Il portiere di riserva
Il portiere di riserva
I guantoni come quelli di Zenga, da lavare dopo ogni allenamento e conservare con la pellicola per farli durare di più, le scarpe nuove con i tacchetti che ne compri un paio e basta, poi tocca al calzolaio sotto casa rattopparle. Ma soprattutto il pallone. Ovunque ci sia un pezzo di prato, meglio se fangoso, su cui buttarsi per parare. Perché questa è la storia di un ragazzino che diventa grande nella periferia torinese costellata di simboli granata negli anni Settanta. La storia di un sogno da calciatore, anzi da portiere («Perché giocare in porta è tutta un’altra cosa»), la passione di un ragazzino destinato a diventare grande tra i pali. Non da titolare, ma da riserva, attraversando la provincia dell’Italia che cambia. Non c’è solo il calcio, nel percorso narrativo in cui si trasformano vita, carriera, vicissitudini, famiglia e squadre di Alberto Maria Fontana, conosciuto da amici e tifosi come Jimmy.
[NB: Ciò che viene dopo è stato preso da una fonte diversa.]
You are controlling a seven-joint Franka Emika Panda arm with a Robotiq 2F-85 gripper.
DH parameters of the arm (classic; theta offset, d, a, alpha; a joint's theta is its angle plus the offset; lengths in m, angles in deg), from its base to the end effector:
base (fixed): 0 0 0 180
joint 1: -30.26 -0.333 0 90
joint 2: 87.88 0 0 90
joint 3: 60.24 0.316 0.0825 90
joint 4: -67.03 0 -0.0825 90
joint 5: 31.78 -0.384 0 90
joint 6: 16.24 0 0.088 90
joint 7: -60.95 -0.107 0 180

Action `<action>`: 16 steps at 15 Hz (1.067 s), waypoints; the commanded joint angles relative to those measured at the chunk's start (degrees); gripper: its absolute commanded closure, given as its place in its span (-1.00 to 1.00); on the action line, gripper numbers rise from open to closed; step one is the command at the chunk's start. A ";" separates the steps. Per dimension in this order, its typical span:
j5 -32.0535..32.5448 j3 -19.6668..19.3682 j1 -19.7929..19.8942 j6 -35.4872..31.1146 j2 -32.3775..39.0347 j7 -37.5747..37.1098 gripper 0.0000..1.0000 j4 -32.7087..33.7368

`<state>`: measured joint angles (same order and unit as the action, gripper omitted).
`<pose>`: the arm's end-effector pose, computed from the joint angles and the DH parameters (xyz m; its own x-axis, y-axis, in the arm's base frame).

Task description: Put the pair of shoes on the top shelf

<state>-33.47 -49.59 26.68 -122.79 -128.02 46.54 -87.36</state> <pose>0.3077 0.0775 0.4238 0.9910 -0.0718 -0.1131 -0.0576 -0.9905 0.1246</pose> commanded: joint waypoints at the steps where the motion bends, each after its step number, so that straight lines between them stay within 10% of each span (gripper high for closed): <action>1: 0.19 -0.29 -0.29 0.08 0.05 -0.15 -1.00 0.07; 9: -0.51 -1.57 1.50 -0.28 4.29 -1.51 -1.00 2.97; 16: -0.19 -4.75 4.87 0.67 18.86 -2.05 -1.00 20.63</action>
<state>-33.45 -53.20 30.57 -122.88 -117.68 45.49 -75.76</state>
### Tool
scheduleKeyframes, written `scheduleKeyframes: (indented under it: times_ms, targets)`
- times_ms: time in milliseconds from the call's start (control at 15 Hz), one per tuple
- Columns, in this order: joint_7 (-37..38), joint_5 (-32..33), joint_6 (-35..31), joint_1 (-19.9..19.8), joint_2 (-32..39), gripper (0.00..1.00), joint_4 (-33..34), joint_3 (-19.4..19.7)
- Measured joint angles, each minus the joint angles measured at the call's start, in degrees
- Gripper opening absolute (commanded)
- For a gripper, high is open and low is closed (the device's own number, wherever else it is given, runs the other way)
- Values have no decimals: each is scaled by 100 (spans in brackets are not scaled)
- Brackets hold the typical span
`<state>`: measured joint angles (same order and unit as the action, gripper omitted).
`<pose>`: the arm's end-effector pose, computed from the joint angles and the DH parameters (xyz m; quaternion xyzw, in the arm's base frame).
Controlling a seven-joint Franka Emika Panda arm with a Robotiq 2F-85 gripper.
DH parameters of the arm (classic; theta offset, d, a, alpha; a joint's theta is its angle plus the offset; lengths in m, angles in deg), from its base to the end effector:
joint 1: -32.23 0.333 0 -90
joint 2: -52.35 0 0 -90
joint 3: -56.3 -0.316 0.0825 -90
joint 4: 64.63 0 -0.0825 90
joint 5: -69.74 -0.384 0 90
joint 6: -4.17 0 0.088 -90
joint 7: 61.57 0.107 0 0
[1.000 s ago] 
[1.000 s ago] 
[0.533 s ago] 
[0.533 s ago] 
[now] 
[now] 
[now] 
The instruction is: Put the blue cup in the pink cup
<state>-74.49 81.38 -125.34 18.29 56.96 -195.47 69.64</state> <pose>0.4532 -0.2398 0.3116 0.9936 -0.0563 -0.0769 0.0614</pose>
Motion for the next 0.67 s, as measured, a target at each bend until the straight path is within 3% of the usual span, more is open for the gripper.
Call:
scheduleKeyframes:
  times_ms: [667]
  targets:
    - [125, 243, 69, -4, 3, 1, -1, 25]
Sì, proprio il portiere di riserva e tifoso del Toro. L’inseguimento della sua vocazione si svolge lungo una strada segnata da episodi e partite, aneddoti e riflessioni: da Torino al Torino, passando per Aosta e Voghera, divagando fino ad Amburgo e tornando a Verona, muovendo nel cuore dell’Emilia e ai margini di Reggio Emilia, emigrando a San Donà, Pistoia, Palermo e Pescara, ma ascoltando ciò che succede a Baghdad, Lampedusa e Kabul, tra riflessi di calcio malato che illuminano le pieghe oscure di un paese in cambiamento. Dalla panchina del portiere di riserva parte il giro d’Italia, anzi il giro dell’anima affidato e trasformato in parole da Marco Mathieu, giornalista e tifoso, in questo caso responsabile del racconto, che mostra l’altra faccia del calcio, una faccia nascosta del nostro paese. E non solo.